I am a person who believes there is not enough darkness in the world to extinguish the light of a small candle. We live in a small place in South India. I love reading, blogging, stitching, traveling, photography, listening to people and many other things which make life so very nice and interesting. Blogging is a fun experience, it has brought me into contact with people in different parts of the world and it is good to read about their everyday life. In spite of the differences there is a sameness which is fascinating. I have learnt and am learning something everyday. I have learnt to write haikus. I enjoy combining the thought and the number of syllables. I have always read books and I was happy to write short fiction. I had thought I would not be able to do so. Stream of Consciousness and photo challenges are fun too. Yes, there is so much in life that is sad and that hurts us. Many a time I wonder why life is so unfair to so many. We all have problems in life but the problems of many seems unbearable. This makes me feel so helpless. It is not possible to help everyone but we can do our bit, we can do something to help some in whatever way we can. I used to go to the Home for the Mentally challenged in our campus twice a week. I have been going there since 2011. The members are an important part of my life. Covid-19 has made it difficult for me to go there regularly. Hopefully I will be able to go there again. There have been many challenges in life and we have faced them with a positive approach. Our grandson and granddaughter have made life so much more richer.

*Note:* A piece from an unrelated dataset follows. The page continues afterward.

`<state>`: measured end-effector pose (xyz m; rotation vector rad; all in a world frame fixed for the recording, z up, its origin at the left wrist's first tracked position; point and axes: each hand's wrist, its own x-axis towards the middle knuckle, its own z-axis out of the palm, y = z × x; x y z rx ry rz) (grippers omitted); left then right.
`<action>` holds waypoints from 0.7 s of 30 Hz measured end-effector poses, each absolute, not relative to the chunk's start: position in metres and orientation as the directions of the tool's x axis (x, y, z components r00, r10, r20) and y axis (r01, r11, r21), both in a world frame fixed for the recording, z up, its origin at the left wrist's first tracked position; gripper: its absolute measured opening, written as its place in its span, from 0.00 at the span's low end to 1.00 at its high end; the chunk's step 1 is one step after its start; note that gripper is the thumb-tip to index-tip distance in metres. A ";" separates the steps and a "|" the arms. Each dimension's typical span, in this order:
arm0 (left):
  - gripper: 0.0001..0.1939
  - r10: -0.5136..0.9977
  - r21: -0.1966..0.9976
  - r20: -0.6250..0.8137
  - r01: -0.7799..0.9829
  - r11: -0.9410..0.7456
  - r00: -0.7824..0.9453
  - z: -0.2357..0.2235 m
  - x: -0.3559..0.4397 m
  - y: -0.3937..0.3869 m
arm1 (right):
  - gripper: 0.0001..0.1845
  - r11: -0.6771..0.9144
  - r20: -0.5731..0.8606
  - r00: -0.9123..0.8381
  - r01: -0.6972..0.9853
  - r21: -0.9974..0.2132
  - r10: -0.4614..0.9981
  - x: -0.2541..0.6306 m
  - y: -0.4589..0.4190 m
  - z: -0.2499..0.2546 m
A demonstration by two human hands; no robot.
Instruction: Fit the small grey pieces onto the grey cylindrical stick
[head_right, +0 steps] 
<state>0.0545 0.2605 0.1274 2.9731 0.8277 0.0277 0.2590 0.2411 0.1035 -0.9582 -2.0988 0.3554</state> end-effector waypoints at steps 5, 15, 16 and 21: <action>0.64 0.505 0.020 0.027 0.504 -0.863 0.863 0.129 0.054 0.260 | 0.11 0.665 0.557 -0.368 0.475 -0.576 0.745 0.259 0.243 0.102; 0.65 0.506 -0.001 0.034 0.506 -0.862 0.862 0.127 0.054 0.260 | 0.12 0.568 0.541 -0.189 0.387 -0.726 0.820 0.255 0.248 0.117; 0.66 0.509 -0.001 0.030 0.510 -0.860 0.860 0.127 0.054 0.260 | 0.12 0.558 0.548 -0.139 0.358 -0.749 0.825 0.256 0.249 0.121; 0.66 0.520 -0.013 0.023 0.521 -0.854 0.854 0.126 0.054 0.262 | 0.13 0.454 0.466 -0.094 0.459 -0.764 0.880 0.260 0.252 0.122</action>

  1. Glad to hear your problem was solved. I always worry about the electricity going out during heave storms not so much because of the food in the freezer, but because without electricity our sump will not work. We have had a flooded basement several times and it is not something I like to deal with.

    Liked by 1 person

  2. I love the way you paint the picture of this evening with your words! I can picture you sitting with your candle enjoying the sounds of the rain. We had a huge rain storm here the other day and there were times when everyone in my family stood and watched it fall. It’s very relaxing.

    Liked by 1 person

  3. Lakshmi, I always look forward to seeing what you are up to in the kitchen. The idea of you and your mom frying pakodas in the kitchen before the power outage is a sweet image. I’m glad you were able to get it solved without too much time passing. Wow…this quote: ‘Thousands can live without love but not one can live without water.’ Water is so important! Thank you for your lovely post.


  4. I am glad that your electricity was restored. You approached not having electricity with such positivity. Sometimes it is nice to not have all of the distractions that electricity brings with it. I hope the rest of monsoon season is uneventful.

    Liked by 1 person

  5. A reminder of how we are at the mercy of the weather and so many things beyond our control – glad electricity and water have been restored. What I enjoyed most here in this time of enduring was the sparking of childhood memories, living in times before electricity (not so long ago, in fact). Which, in turn, sparks gratitude for now.

    Liked by 1 person

  6. Lakshmi, thank you for sharing your experience. You have had a rough time lately but you still present an optimistic picture of life. May your monsoon season not leave you with additional hardships.

    Liked by 1 person

  7. I could feel all your gratitude from the fried food to the linesman who finally came, and then again. Glad for you it was resolved and now just a memory, preserved here, and as you said for a long time to come.